T_PersisClass myPersistentStructure
{
    CAT n; // category would be a user defined enum that     

           // would specify file groupings with default as 0

    PERSIS_MEMBER     a;
    PERSIS_ARRAY arr  nElements;
    PERSIS_DYN_ARRAY  dynArr;
    PERSIS_STR        string;
    //......

}
the macros PERSIS_MEMBER etc are the only types to be allowed in the class but the types can be extended if necessary. The category (CAT member) decides what file the structure would be saved into.

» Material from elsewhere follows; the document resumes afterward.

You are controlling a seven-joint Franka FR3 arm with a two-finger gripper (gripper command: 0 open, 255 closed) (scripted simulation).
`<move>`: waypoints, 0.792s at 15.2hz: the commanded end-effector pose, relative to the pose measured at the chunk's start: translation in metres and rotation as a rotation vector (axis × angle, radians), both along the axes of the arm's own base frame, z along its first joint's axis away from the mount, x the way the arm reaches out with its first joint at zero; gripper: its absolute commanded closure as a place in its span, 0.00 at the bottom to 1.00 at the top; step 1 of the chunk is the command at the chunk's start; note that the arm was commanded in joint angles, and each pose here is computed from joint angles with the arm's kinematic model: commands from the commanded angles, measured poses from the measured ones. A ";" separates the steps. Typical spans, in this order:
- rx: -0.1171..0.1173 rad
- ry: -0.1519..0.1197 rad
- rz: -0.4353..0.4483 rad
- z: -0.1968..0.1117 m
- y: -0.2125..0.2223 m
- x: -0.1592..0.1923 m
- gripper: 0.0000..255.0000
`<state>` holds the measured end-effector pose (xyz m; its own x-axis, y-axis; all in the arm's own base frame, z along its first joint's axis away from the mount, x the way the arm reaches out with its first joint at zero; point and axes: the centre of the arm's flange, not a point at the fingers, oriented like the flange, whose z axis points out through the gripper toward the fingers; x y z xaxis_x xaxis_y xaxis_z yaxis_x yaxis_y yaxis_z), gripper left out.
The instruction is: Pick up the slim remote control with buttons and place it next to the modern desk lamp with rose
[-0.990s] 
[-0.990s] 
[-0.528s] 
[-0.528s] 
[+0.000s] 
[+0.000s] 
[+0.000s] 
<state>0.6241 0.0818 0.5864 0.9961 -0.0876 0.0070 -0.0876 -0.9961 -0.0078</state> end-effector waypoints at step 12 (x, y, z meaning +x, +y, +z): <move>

T_PersisClass.RegisterCatogory( CAT catNumber, const char * fileName);
if no category registered then somesort of default category used. When your ready you can save all your defined structures to file in you make the call

PersistantFramwork::Save(savedFile); 
by some magic behind the scenes all the the structures will be save to the correct files. I would probably have an xml file also that points to the different files on save as well with the different categories as nodes containing the filepath. When the user wants to load the structure back in they will need a definition of the structure and they would load it in via the xml file
   
myPersistentStructureLoad = T_PersisClass ::load(savedFile.xml);
This will search the savedFile.xml file and restore the object to myPeristentStructure. A couple of drawbacks include the multiple definition of the structures on save and load unless they share common headers but cant see how that would be avoided. Also need some magic for name decoration or something with id tags to deal with identicle structures. I would plan to use this as dumping ground for information like an intermediate file format. My maya or max exporter can then use this to output all scene data with catorgaries such shaders, vertices, scene settings etc. A platfrom specific converter can then read the ouputed file that the exporters created using the persistent lib created and get the information it needs leaving unnecessary types and create a platform specific game wad. [edited by - PantherBoy on July 26, 2003 3:05:18 PM]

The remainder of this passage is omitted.